FIG. 1 is a plan view (a), an AA sectional view (b) and a BB sectional view (c) of an embodiment of the present invention in an open bit line type D-RAM having a stacked capacitor structure. 2 is a plan view (a), an AA sectional view (b) and a BB sectional view (c) of the conventional structure, FIG. 3 is a schematic circuit diagram of the conventional structure, and FIG. 4 (a). , (B) is a potential fluctuation diagram during a read operation in the conventional structure, FIG. 5 is a schematic circuit diagram showing the coupling state between bit lines in the conventional structure, and FIGS. 6 (a) and 6 (b) are general diagrams in the conventional structure. 7A and 7B are potential fluctuation diagrams when the same information is read from all bit lines, and FIGS. 7A and 7B are potential fluctuation diagrams when the reverse information is similarly read with a 1-bit difference.
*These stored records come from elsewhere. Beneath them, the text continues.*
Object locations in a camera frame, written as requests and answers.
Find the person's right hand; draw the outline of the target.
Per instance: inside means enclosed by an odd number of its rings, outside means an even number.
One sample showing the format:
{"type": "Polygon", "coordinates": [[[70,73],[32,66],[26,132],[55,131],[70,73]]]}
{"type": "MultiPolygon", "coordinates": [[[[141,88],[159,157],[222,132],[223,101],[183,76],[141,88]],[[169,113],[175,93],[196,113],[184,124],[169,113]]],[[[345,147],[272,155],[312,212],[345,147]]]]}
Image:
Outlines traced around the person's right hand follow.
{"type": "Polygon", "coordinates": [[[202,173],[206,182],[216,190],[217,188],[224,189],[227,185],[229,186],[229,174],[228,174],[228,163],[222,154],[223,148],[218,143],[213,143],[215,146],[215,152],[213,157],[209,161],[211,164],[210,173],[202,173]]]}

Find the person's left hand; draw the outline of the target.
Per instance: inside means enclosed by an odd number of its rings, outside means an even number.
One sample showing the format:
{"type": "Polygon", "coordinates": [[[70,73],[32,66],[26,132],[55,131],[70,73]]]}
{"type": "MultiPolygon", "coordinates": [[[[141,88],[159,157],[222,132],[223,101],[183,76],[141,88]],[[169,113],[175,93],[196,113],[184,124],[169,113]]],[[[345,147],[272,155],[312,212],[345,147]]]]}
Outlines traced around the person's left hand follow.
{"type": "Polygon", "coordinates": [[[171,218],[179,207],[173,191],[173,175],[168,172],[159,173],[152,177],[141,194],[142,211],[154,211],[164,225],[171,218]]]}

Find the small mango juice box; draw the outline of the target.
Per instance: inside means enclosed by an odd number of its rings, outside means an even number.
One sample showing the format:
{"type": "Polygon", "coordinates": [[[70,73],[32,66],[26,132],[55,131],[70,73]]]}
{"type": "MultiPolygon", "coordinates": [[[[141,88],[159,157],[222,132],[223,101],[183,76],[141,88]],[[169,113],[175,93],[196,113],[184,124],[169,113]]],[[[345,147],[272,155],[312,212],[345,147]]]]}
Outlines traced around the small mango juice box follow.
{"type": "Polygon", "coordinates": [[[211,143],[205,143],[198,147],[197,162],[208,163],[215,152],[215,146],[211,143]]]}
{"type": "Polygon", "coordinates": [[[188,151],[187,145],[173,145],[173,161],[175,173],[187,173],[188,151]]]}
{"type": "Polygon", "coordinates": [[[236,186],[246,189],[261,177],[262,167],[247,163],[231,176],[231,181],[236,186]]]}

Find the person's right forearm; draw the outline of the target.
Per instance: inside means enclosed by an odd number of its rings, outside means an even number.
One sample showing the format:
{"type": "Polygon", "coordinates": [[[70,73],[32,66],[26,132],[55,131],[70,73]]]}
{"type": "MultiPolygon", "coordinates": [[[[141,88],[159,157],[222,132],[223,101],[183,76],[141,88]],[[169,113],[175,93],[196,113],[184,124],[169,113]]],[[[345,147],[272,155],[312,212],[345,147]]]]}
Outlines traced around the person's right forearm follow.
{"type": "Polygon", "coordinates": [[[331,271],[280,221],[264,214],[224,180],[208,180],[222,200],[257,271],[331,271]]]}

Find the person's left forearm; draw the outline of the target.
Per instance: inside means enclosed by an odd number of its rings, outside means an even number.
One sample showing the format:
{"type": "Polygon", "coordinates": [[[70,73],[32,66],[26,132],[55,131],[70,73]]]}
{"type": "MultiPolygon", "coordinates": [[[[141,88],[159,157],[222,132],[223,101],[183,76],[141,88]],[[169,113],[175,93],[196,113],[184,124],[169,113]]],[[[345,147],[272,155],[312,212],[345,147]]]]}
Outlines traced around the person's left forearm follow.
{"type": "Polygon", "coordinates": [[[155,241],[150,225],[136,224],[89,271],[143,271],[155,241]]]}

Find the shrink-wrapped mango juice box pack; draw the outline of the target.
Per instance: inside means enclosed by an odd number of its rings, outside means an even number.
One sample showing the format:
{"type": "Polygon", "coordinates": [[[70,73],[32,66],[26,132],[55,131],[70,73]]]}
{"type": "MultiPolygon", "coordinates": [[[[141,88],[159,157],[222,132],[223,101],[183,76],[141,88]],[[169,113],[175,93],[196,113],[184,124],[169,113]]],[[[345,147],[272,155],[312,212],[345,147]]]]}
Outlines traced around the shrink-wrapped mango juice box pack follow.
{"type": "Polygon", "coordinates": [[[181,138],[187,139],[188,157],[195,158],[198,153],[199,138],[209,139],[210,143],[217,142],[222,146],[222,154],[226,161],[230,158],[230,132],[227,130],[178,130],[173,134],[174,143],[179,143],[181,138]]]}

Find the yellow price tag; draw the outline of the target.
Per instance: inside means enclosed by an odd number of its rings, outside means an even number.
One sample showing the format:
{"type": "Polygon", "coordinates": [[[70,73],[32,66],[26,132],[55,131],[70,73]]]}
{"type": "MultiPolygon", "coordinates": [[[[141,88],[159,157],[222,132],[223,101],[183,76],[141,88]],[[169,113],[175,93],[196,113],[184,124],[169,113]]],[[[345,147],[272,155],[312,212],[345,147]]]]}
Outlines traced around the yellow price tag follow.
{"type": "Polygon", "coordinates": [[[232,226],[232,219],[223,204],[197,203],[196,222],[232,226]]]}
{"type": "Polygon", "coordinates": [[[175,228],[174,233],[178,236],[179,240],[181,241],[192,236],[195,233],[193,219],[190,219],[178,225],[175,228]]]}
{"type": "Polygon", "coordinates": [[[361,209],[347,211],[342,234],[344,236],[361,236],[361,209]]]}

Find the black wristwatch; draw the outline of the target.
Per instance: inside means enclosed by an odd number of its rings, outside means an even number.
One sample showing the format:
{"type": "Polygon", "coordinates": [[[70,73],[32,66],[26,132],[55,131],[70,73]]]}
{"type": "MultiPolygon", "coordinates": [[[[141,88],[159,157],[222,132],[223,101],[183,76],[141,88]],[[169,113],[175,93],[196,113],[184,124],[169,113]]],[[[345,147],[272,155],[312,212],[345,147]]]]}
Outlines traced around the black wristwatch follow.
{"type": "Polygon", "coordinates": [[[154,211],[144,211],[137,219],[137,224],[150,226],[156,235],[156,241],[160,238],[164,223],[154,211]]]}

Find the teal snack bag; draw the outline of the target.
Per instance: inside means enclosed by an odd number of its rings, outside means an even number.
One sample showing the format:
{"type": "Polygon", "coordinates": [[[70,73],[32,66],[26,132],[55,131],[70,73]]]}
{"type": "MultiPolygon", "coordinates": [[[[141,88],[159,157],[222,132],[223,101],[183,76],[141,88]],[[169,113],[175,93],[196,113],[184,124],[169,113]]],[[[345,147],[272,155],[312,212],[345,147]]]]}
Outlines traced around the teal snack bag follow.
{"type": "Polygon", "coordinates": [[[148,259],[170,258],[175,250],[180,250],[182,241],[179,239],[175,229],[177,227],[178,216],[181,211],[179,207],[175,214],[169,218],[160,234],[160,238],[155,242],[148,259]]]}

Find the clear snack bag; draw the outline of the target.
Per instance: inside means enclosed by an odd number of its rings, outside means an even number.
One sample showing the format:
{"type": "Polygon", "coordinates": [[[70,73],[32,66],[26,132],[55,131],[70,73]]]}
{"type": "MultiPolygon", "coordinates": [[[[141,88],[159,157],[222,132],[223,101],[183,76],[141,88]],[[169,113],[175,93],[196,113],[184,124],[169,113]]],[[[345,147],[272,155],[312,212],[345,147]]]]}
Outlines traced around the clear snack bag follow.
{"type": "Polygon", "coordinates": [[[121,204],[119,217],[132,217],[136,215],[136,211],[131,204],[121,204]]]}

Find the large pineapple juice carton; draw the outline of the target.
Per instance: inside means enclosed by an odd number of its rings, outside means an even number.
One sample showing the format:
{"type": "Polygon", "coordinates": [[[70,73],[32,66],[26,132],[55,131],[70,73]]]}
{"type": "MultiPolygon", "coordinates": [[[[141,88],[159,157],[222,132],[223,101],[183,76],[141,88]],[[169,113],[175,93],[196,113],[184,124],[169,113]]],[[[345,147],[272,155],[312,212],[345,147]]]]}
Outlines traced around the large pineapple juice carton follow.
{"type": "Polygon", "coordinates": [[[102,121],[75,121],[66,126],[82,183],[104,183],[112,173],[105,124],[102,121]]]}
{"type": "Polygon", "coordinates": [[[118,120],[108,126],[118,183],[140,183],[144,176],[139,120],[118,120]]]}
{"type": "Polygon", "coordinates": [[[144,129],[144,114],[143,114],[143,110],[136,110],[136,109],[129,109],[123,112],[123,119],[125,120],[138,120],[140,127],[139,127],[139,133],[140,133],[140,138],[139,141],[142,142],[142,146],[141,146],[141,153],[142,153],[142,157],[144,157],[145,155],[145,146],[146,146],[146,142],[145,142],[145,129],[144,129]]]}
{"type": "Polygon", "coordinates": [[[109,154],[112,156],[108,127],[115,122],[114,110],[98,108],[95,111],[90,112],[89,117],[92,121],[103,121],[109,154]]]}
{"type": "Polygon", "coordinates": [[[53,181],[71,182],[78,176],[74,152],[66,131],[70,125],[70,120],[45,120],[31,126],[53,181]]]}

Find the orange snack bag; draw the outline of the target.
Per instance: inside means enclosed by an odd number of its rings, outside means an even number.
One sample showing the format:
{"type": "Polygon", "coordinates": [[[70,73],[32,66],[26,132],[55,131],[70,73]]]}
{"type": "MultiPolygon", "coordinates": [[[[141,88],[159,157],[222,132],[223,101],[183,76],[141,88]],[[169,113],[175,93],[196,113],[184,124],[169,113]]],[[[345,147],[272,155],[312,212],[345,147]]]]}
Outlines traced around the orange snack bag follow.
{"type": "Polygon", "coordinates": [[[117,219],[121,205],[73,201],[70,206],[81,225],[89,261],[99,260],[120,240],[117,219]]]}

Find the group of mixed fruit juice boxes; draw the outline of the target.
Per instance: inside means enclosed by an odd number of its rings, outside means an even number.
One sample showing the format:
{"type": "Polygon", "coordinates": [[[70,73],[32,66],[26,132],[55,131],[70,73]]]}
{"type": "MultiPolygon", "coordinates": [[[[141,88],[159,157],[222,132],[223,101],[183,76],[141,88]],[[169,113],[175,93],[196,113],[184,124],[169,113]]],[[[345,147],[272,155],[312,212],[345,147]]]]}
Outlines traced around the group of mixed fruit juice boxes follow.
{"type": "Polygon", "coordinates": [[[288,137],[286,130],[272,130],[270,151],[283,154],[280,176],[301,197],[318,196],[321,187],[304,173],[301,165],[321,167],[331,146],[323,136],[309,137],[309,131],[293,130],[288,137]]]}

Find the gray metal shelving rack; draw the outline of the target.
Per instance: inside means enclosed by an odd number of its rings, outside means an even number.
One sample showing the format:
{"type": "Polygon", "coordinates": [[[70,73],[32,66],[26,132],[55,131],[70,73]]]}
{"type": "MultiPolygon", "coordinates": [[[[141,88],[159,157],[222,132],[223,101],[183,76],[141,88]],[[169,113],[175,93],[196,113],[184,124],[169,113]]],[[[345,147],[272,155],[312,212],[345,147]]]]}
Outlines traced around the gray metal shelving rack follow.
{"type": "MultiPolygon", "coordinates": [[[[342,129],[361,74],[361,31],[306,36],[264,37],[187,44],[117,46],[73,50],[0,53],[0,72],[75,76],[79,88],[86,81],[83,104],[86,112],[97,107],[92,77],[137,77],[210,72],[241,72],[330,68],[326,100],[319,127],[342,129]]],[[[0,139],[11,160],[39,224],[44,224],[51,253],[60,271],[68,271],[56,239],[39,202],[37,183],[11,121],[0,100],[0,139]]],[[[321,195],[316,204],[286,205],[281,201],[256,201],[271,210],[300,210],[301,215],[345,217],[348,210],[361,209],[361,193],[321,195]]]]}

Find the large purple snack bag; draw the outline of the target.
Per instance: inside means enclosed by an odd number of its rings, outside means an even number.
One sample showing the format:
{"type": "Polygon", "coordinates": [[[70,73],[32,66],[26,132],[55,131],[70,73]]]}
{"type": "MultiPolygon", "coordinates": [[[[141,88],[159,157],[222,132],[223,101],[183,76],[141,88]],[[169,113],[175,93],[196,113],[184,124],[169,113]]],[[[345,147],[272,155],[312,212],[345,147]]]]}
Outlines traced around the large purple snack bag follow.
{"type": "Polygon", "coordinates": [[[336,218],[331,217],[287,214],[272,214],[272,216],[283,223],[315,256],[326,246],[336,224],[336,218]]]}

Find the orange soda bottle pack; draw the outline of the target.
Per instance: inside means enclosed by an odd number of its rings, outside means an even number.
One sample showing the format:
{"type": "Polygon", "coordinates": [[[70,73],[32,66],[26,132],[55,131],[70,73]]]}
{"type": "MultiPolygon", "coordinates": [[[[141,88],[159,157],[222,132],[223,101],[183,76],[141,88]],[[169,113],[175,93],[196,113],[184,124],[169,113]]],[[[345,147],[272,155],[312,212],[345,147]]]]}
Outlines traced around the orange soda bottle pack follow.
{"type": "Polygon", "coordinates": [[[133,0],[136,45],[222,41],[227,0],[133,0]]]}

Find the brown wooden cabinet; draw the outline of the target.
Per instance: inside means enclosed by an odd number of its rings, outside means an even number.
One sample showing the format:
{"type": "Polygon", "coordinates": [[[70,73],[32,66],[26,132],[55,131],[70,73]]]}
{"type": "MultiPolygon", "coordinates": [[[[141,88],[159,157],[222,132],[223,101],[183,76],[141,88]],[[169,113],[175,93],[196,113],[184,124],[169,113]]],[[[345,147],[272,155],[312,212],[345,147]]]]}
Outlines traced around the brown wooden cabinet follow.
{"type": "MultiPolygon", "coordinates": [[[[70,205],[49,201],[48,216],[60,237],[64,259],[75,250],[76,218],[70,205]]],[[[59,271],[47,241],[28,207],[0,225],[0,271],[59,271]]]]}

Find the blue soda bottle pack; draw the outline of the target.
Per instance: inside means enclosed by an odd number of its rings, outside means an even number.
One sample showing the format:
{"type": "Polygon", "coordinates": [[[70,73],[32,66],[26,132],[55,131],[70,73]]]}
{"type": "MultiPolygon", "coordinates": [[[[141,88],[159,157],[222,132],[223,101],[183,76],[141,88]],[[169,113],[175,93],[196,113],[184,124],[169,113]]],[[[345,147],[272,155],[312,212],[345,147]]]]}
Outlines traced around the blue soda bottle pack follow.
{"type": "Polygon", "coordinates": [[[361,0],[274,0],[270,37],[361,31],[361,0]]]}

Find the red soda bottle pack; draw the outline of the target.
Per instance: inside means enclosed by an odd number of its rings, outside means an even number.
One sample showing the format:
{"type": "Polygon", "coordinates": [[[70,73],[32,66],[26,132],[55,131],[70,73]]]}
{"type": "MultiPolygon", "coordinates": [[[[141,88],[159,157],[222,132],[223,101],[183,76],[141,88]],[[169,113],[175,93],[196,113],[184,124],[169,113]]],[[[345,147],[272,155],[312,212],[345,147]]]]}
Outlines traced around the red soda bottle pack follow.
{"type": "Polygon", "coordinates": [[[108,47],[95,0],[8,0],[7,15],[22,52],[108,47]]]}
In the figure, 1 is a semiconductor substrate, 2 is an isolation insulating film, 3 is a source diffusion region, 4 is a drain diffusion region, 5 is a gate insulating film, 6a, 6b and 6c are word lines, 7 is a first interlayer insulating film, 8a, 8b, 8c are first capacitor electrodes made of, 9 is a dielectric film, 10 is a second capacitor electrode, 11 is a window formed in the second capacitor electrode, and 12 is a second interlayer insulating film. , 13a is a contact window connecting the source region and the bit line, 13b is a contact window connecting the first capacitor electrode and the drain region, 14a, 14b, 14c are bit lines, 15 is a cover insulating film, 16 is a third An interlayer insulating film, 17 is a fixed potential electrode layer made of an aluminum layer, and e is a line of electric force.

Claims (1)

[Claims] 1. A memory cell having a stacked capacitor structure, comprising a pair of electrodes of the stacked capacitor, above a plurality of bit lines arranged side by side above an electrode connected to a constant potential. A semiconductor memory device comprising: an electrically conductive layer having an integral structure, which is provided in close proximity to the plurality of bit lines and is connected to one potential.